Julia abandona cada mañana su casa poco antes de las siete. Deja preparado el desayuno en la mesa de la cocina y no vuelve hasta casi las dos de la tarde. Su espalda se resiente, pero se consuela porque se ha enterado que en otros países no han descubierto la utilidad de la fregona. Limpia oficinas, despachos, viviendas. Al mediodía resuelve la papeleta con unos espaghettis, que son rápidos y llenan bastante. Por la tarde cuida a los hijos de otra, por cuatro pesetas, a la que además se le llena la boca con consejos sobre cómo debe encontrar su camino para “realizarse” como mujer y como persona. ¡Faltaría más!

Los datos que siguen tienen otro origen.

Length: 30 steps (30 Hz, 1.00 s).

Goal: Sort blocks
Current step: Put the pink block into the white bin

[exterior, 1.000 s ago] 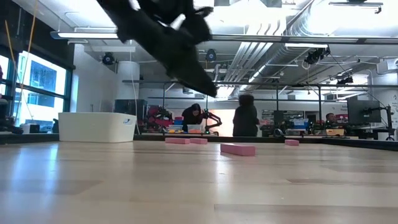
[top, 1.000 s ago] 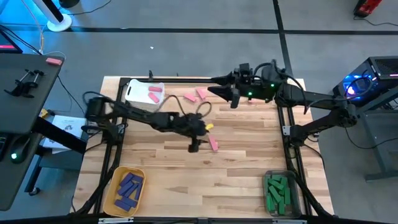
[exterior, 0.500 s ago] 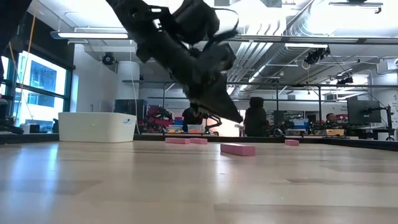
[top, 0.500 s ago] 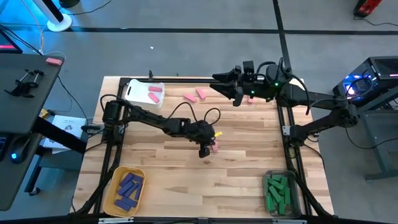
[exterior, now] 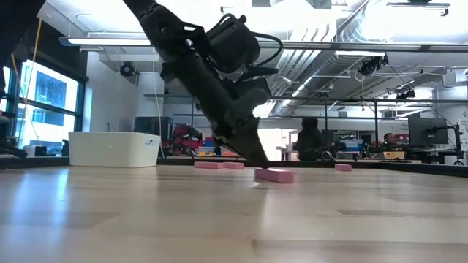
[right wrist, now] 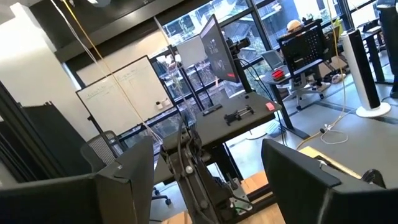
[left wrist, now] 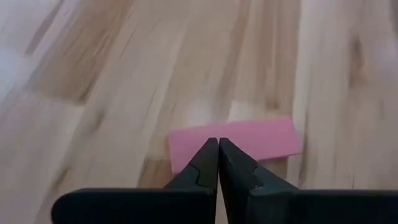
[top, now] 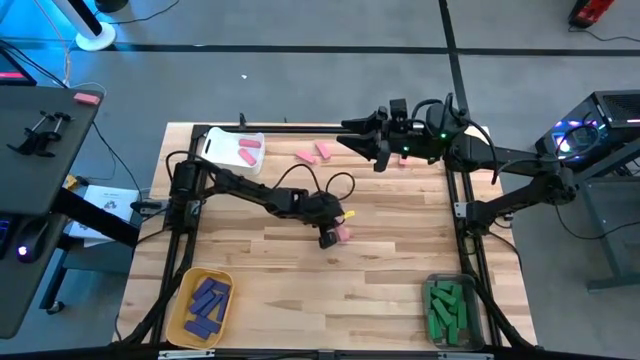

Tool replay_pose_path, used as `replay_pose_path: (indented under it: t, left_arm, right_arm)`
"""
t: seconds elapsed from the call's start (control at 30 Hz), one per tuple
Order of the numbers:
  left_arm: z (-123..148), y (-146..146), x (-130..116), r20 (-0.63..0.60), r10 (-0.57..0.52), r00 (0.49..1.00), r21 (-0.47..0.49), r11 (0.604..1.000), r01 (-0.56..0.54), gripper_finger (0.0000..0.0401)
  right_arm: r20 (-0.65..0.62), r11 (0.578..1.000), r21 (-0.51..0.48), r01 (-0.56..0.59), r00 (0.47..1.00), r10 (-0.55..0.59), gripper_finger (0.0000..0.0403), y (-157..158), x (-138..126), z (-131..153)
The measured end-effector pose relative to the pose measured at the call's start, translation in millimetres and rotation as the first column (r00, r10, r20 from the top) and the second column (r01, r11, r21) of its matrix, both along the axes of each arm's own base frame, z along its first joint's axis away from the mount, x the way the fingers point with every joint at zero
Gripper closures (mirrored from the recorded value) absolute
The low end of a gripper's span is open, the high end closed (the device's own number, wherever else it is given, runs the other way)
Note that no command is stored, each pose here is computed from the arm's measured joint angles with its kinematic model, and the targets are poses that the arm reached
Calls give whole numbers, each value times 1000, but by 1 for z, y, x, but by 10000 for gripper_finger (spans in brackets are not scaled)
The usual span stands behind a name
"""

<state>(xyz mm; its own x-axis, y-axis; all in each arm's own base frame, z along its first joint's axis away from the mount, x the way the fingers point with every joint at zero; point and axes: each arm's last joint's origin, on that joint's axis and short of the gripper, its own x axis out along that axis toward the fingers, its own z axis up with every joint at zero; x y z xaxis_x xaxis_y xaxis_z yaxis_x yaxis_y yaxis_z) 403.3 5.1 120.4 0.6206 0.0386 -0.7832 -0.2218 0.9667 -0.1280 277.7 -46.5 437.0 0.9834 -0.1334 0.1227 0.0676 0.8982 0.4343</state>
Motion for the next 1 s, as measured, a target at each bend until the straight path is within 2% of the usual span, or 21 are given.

Cuando Julia regresa a su piso de alquiler aún le queda bañar al más pequeño, pelearse con los medianos que quieren comprarse unos bambos de marca porque sus compañeros los lucen en el colegio, y tender la colada. Le prepara la cena al mayor, que llega rendido por el trabajo en un híper y lo anima a seguir, aunque sea por las cuatro pesetas que le pagan y con el miedo a la renovación del contrato. Algo similar les sucede a las hijas de sus amigas, que son candidatas a sufrir las varices por las horas de pie tras la barra de un bar de copas o de una pizzería. Mientras plancha, repasa el día. Uno menos. “Tengo que escribir al ‘Entre todos’, porque mi suerte tiene que cambiar”, se dice a sí misma entre camisa y camisa. “Mañana será otro día”, piensa.

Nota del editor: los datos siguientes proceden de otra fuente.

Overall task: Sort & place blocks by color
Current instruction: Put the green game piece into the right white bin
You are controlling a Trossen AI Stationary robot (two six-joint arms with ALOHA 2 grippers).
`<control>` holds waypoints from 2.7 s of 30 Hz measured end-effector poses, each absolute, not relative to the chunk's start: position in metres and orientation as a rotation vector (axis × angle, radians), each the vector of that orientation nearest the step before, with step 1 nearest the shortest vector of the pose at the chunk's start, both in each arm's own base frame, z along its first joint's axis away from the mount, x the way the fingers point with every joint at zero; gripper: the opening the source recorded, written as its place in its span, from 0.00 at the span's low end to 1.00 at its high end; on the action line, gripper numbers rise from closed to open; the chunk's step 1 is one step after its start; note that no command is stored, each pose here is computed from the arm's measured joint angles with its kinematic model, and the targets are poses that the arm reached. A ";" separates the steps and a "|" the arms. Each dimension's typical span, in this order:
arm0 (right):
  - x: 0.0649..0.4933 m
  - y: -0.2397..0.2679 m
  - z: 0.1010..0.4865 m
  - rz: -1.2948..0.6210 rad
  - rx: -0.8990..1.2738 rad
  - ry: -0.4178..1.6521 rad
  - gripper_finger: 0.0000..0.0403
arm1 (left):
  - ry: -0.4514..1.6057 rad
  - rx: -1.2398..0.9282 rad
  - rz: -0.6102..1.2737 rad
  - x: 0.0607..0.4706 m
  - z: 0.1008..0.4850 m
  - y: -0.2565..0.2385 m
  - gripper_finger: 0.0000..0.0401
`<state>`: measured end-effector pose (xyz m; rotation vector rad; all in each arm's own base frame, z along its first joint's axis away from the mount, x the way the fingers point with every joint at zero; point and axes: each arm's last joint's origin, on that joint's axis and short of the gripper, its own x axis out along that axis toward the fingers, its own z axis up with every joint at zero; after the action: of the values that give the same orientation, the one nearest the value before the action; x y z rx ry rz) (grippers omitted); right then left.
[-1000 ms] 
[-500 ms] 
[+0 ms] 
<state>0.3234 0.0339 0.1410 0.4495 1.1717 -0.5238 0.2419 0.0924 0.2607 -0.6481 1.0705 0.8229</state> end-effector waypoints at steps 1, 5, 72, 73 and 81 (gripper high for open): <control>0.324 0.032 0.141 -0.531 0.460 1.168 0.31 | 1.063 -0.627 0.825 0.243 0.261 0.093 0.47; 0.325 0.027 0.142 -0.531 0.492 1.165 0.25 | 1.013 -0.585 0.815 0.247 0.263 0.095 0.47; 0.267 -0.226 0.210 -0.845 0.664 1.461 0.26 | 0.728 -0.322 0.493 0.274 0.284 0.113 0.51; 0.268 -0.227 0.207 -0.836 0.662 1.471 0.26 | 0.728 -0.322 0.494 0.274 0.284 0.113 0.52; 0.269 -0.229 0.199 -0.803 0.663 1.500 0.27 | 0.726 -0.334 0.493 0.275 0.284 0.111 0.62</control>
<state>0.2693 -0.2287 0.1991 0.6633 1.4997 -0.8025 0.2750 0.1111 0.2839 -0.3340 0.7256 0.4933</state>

Los días de Julia son semejantes a los de otras miles de Julias que miran de cara a la vida, pese a las adversidades. Unas se dejan la piel en la cadena de la conservera de turno o en la máquina de coser. Otras, las menos, gozan de mejor suerte en la oficina. Algunas tienen que vender oro, productos de limpieza y otros objetos entre sus vecinas y amigas. Muchas aún no han roto con el cordón umbilical de sus madres, que son las que les cuidan a los críos entre las horas muertas del colegio  y la vuelta a casa. Y menos mal, porque si no, no llegarían a final de mes. No arrojan la toalla, y se han apuntado a la educación de adultos y han descubierto en la madurez las emociones que produce leer poesía o alguna novela -por cierto ningún escritor las tiene en cuenta en sus argumentos-, asistir a un concierto, hacer sus pinitos con las acuarelas y visitar algún museo. Estos hallazgos les permiten encontrarse con una imagen distinta de mujer, repleta de autoestima y que le invitan incluso a cuidar más su aspecto físico. Sus semblantes se llenan de luz.

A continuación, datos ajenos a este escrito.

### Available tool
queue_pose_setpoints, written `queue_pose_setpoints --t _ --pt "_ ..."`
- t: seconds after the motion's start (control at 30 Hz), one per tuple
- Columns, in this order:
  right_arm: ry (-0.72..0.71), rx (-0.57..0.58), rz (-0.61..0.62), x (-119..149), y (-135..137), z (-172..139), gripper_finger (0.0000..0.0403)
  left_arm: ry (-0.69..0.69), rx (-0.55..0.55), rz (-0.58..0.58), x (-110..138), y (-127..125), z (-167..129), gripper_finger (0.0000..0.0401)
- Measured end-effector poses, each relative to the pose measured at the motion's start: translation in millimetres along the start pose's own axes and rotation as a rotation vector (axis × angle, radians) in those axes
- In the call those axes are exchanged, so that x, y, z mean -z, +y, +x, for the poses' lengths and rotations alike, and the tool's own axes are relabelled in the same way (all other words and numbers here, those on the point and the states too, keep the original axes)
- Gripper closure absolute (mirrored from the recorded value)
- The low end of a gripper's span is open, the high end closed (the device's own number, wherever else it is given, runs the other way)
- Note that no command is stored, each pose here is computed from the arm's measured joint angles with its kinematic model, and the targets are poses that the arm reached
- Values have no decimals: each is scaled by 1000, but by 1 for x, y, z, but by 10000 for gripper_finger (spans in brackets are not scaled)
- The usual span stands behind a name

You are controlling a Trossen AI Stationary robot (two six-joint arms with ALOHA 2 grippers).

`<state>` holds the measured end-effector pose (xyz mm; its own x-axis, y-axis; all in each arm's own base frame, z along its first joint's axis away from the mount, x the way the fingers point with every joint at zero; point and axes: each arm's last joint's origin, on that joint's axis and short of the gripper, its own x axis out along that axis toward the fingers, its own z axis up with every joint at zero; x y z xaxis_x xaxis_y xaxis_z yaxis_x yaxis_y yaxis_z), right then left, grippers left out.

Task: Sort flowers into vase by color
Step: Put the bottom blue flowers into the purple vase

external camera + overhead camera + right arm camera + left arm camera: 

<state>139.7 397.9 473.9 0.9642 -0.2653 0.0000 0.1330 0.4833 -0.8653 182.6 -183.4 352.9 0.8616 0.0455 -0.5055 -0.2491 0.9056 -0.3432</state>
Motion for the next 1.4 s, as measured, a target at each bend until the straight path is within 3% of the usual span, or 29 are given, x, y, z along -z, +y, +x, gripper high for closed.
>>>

Son nuestras madres y abuelas. Verdaderas mujeres que llevan adelante los destinos de miles de críos. Las que asumen de verdad su maternidad. Agentes de socialización, que dirían los sociólogos. Las que asisten a las reuniones de la asociación de padres de alumnos -mejor dicho, de madres- o a la catequesis de sus hijos. Consumidoras de antidepresivos y de sedantes, porque aquí no hay quien pegue ojo viendo los golpes que les da la vida. Mientras tanto, ellos, los varones, siguen practicando la dejación de deberes en la barra del bar, especializados en las prácticas de contratación de futbolistas, filosofando sobre este o aquel asunto y esbozando una sonrisa de desprecio cuando en la tele dicen que se acerca el día de la mujer trabajadora. “¡Sabrán ellas los que es trabajar!”, salta más de uno. Lo saben. Como que el futuro está en sus manos.